PEDRO S. TEIXEIRA
FOLHAPRESS
Os sites Kalshi, Polymarket e outras 25 plataformas de apostas sobre eventos futuros foram bloqueados no Brasil por ordem do Ministério da Fazenda. Essas plataformas não deram informações aos usuários brasileiros sobre os depósitos já feitos.
Não há dados oficiais sobre a quantidade de brasileiros que tinham contas ou os valores apostados. As apostas mais comuns envolvem eleições, esportes, reality shows e celebridades.
Essas empresas vendem contratos do tipo “sim ou não” para eventos reais, como jogos de futebol, finais de reality shows, casamento de famosos ou resultados de eleições. O usuário ganha dinheiro se o palpite estiver certo e perde se estiver errado.
O governo entendeu que essas plataformas funcionam como jogos de apostas e devem seguir as mesmas regras, como pagamento de outorga e restrições para determinados temas, como esportes e jogos virtuais. A aposta em eleições, por exemplo, não é permitida para sites regulares.
A Fazenda não respondeu aos pedidos de esclarecimento sobre um possível reembolso para os usuários que têm créditos nas plataformas. Diferente do início do mercado regulado de apostas, quando os consumidores tiveram um período para recuperar seus valores, agora não há orientações claras sobre como será esse processo.
As 27 plataformas punidas não informaram como será feito o ressarcimento. As perguntas feitas a todas permaneceram sem resposta.

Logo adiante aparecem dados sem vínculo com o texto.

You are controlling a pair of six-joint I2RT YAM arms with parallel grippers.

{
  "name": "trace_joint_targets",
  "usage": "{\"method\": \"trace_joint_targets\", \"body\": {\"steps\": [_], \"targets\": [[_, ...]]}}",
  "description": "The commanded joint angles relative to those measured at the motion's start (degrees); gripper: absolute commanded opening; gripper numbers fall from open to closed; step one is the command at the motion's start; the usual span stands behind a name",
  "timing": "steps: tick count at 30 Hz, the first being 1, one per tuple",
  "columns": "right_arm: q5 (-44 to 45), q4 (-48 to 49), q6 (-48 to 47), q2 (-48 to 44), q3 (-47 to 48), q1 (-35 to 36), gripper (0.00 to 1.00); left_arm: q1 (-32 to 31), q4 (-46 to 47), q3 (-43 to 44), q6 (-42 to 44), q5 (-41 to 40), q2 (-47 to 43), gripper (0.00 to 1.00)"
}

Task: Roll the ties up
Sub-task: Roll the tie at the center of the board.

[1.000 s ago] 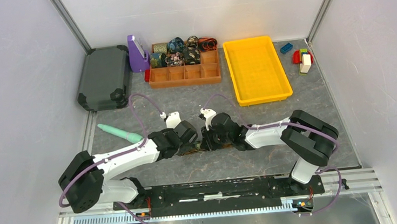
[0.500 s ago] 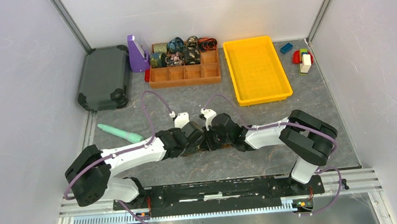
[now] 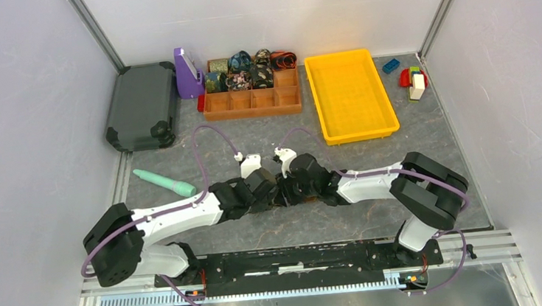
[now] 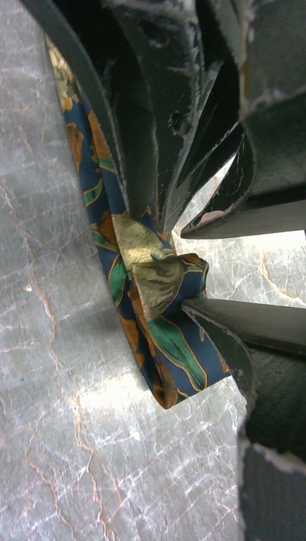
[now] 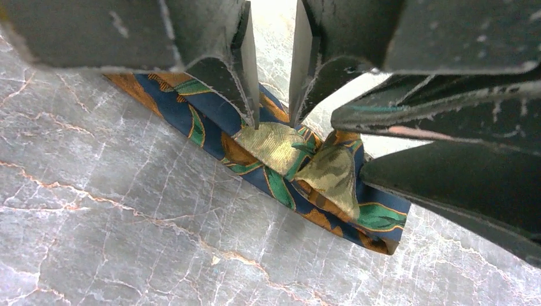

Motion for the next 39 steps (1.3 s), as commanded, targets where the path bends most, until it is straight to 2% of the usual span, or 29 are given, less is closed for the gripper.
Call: {"method": "trace_joint_targets", "body": {"steps": [1,6,13,22,32,34,37,39], "targets": [[0.58,-0.91,-0.27,-2.59,3.29,-0.52,0.32,-0.47,5.39,-1.91,4.61,1.77,-3.35,0.45],[-1.3,-0.92,0.98,-3.23,5.04,-0.91,0.36,-0.42,7.38,-4.25,4.92,1.84,-6.19,0.44],[-4.48,0.6,2.84,-2.61,6.34,-0.91,0.38,-0.43,8.73,-6.64,5.27,1.34,-8.76,0.27],[-5.23,2.13,4.75,-0.01,6.87,0.35,0.44,-0.43,11.29,-7.66,6.31,2.47,-8.93,0.18],[-3.73,3.08,5.2,3.73,6.33,0.67,0.38,-0.43,11.58,-7.12,6.26,3.16,-10.12,0.18],[-3.53,3.42,5.17,3.92,5.86,0.68,0.37,-0.38,11.19,-6.84,6.08,3.16,-10.9,0.21],[-3.59,3.73,5.13,4.08,5.38,0.69,0.35,-0.43,9.64,-6.28,5.77,3.03,-12.4,0.31],[-3.68,3.83,4.93,4.15,5.21,0.68,0.35,-0.43,7.63,-6.0,4.69,1.67,-13.53,0.34]]}}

Ricardo Morishita, secretário Nacional do Consumidor, declarou que as transações nessas plataformas não autorizadas expõem os usuários a riscos elevados, por não oferecerem garantias mínimas.
Das plataformas bloqueadas, seis têm sede no Brasil e 21 operam via empresas sediadas nos EUA ou paraísos fiscais. Para apostar em sites estrangeiros, os usuários faziam remessas internacionais ou usavam criptomoedas.
Luã Cruz, advogado da organização Ctrl+Z, orienta que o usuário pode pedir saque à plataforma ou fazer reclamação ao Banco Central ou à Comissão de Valores Mobiliários (CVM), que regula os contratos futuros, base legal das apostas feitas nessas plataformas.
Rafael Zanata, diretor da Data Privacy Brasil, afirma que outras alternativas são viajar a países vizinhos sem restrições, como o Paraguai, ou usar redes virtuais privadas (VPNs) para criar localização falsa.
Para quem usou criptomoedas, o reembolso é mais difícil por estar fora do sistema financeiro tradicional. Clientes reclamam das taxas cobradas em cada compra de cripto e nas rodadas de apostas.
Kalshi e Polymarket, as maiores do setor, não enviaram orientações aos usuários brasileiros. A reportagem manteve contas nas duas e não recebeu informações. As empresas não disseram se vão ressarcir os depósitos, como farão isso ou se vão contestar a medida do governo.
A Kalshi informou que está analisando as leis locais antes de decidir os próximos passos.
Outras plataformas, como Palpita, Cravei, Previsao, Vespera e Palpitano, também estão bloqueadas, mas disseram que funcionariam até 4 de maio, data em que novas regras passam a valer.
Segundo a Anatel, as ordens de bloqueio foram comunicadas às operadoras na última sexta-feira.
Essas cinco plataformas usam sites com design semelhante e afirmam nos termos de uso serem administradas por empresas nas Bahamas, um paraíso fiscal conhecido por abrigar sites de apostas. Nenhuma oferece contato direto.
Dos outros 20 sites, dez são americanos e não atualizaram suas páginas após a ação do governo brasileiro. Dois deles aceitam apenas depósitos de moradores dos EUA; os demais não mencionam restrições para brasileiros.
Algumas plataformas continuam fora do ar ou sem respostas oficiais. Ainda assim, o bloqueio pode ser difícil de controlar, como ocorre com sites ilegais de apostas, que reaparecem rapidamente em outros endereços.